Over the next 36 hours, the patient developed severe hypertension before becoming acutely hypotensive. Repeat head CT revealed worsening cerebral edema and multifocal hemorrhages, which soon thereafter progressed to diffuse cerebral edema despite external ventricular drain placement and aggressive medical management. Subsequent neurologic examination and apnea testing were consistent with brain death, likely due to diffuse cortical infarction from insufficient cerebral perfusion pressure in the setting of elevated ICP.

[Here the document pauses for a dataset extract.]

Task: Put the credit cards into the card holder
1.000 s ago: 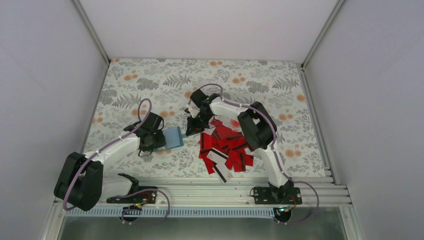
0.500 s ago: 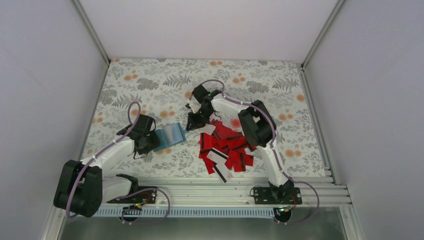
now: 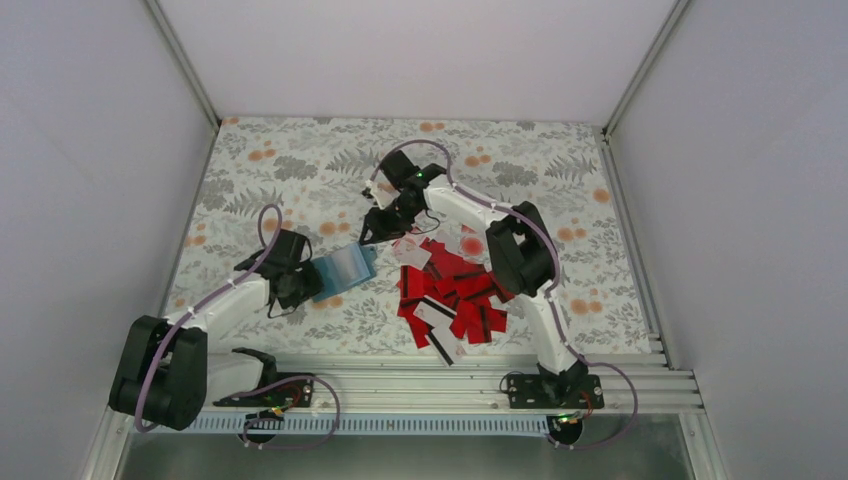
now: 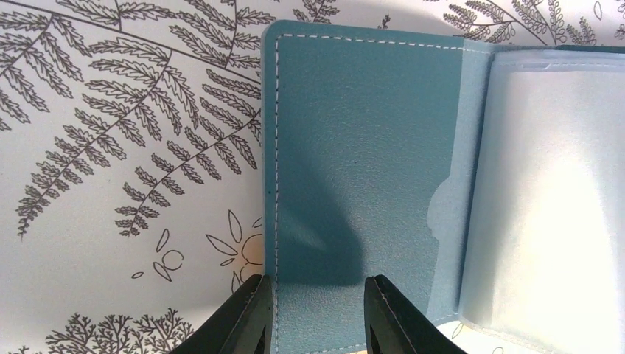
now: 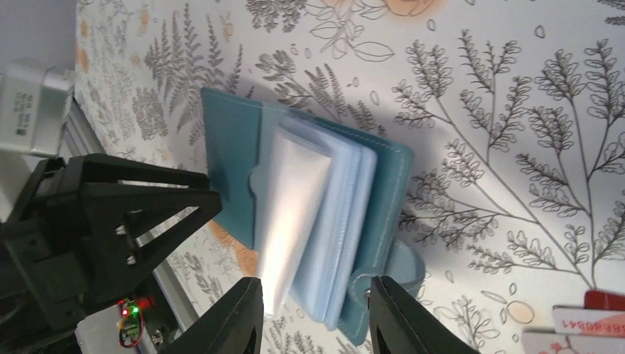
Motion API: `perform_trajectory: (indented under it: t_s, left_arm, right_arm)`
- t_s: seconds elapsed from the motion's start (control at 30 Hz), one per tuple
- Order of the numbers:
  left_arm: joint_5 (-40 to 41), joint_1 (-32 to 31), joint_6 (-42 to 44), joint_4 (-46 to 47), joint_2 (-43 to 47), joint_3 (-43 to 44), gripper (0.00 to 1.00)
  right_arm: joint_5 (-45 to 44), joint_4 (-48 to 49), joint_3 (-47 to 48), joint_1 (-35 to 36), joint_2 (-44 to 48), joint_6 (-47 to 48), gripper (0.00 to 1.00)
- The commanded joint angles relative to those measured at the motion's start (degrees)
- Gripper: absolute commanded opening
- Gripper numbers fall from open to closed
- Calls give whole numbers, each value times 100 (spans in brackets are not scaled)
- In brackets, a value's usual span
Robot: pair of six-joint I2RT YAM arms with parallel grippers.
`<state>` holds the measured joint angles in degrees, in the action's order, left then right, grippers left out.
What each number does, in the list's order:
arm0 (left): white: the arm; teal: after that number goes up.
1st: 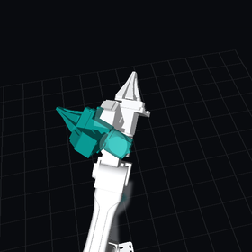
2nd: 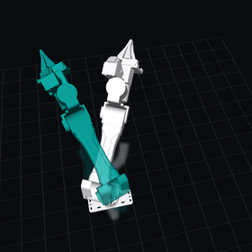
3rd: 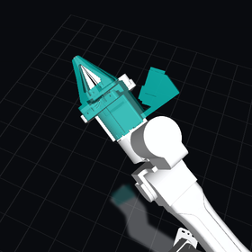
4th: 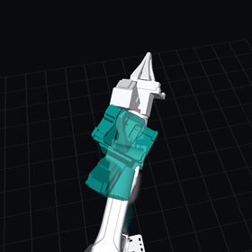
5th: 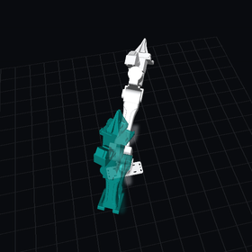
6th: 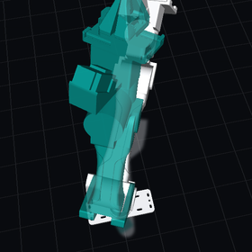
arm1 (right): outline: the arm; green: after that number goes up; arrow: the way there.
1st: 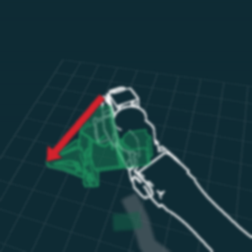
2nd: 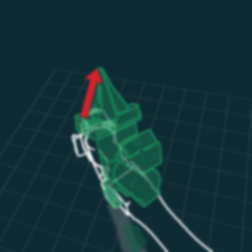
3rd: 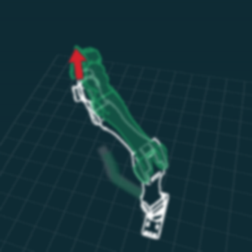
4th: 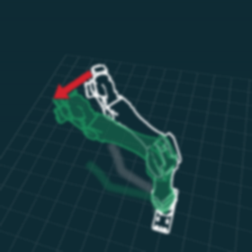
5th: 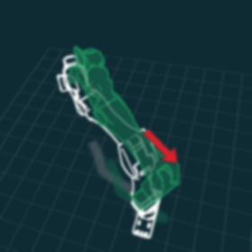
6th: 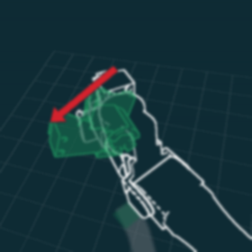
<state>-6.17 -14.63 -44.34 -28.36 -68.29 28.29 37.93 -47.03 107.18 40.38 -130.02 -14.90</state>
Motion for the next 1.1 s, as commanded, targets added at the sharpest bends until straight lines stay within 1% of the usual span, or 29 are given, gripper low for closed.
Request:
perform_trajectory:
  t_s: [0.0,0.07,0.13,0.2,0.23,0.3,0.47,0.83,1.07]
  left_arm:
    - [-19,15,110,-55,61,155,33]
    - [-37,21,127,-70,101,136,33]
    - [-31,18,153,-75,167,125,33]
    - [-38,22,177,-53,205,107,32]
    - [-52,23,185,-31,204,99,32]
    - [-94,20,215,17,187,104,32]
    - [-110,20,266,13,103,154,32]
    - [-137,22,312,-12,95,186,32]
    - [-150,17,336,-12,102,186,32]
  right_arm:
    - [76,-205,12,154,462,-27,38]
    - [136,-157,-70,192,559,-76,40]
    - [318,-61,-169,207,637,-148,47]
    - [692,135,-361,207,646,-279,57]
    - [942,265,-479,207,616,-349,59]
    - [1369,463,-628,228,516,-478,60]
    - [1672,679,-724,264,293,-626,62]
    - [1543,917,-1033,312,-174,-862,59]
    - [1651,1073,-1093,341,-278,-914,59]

Autopsy showed a pontine glioma carrying the H3K27M mutation with diffuse cortical and leptomeningeal infiltration (Figure 2) Gross pathology revealed gyral effacement and patchy leptomeningeal opacification of the cerebrum (e.g. left Sylvian fissure) (Figure 2A), an ill-defined, expansile pontine lesion (Figure 2B), and hemorrhagic plaque-like lesions over the lumbosacral spinal cord (Figure 2C). Hematoxylin and eosin stained sections demonstrated an infiltrative glial neoplasm in the pons (Figure 2D). Immunohistochemistry (IHC) using a monoclonal antibody directed at the abnormal H3K27M protein was diffusely positive (Figure 2E), with drop metastases noted in the throughout the cord (Figure 2F and G).

Lateral view of the left cerebral hemisphere (A) demonstrating gyral effacement due to cerebral edema, with hazy opacification of the leptomeninges surrounding the Sylvian fissure. Cross sections of the pons (B) reveals an ill-defined, expansile rightsided lesion obfuscating the transverse pontine fibers. The lumbosacral spinal cord (C) features hemorrhage and tan plaquelike lesions in the subarachnoid space. Hematoxylin and eosin stained (H&E) sections of the pontine lesion (D, original magnification x 400) demonstrate marked hypercellularity of a diffusely infiltrating glioma (note the entrapped neuron within the pontine parenchyma). IHC for H3K27M (E, original magnification x 400) shows strong and diffuse reactivity in tumor cell nuclei and nonreactivity in background non-neoplastic cells. H&E section of the plaque-like lesions in the cervical cord show drop metastases in the subarachnoid space (F, original magnification x 200). These discrete tumor nodules in the subarachnoid space were also patchily present in the cerebellum and cerebrum, corresponding to areas with hazy leptomeninges. In the lumbosacral cord, fibrinous exudate and hemorrhage are seen accompanying the tumor cells (G, original magnification x 400)

Discussion

Midline gliomas carrying the H3K27M mutation represent a unique subgroup of gliomas. They often mirror high-grade gliomas with poor prognosis, despite at times lacking classical histologic features and/or lacking classical imaging features [2-4]. Leptomeningeal spread has been documented in approximately 1/3 of cases [7]. Early fulminant spread is rare, with only a single case of fulminant spread of an H3K27M mutant glioma previously reported in adults [8,9]. In this case, fulminant leptomeningeal infiltration resulted in progressive increase in ICP and eventual loss of cerebral perfusion. Early fulminant leptomeningeal spread of an aggressive neoplasm should remain on the differential for idiopathic diffuse ischemic injury with a focal pontine lesion

Early diagnosis is critical for all HGG, including H3K27M mutant gliomas. Coordination with neurosurgery to obtain a tissue sample is strongly encouraged. This is particularly true after an extensive inflammatory and infectious workup is otherwise unrevealing, as in this case. Tissue may be acquired from biopsy or tumor debulking. Unfortunately, given their common locations, these tumors are often not amenable to surgical debulking. When biopsy is not an option, close clinical follow up with serial imaging and referral to neuro-oncology specialist is critical. Progressive symptoms in the setting of a suspicious lesion not amenable to biopsy may warrant empiric treatment. Early intervention in this case may have delayed leptomeningeal spread and provided a meaningful prolongation of survival.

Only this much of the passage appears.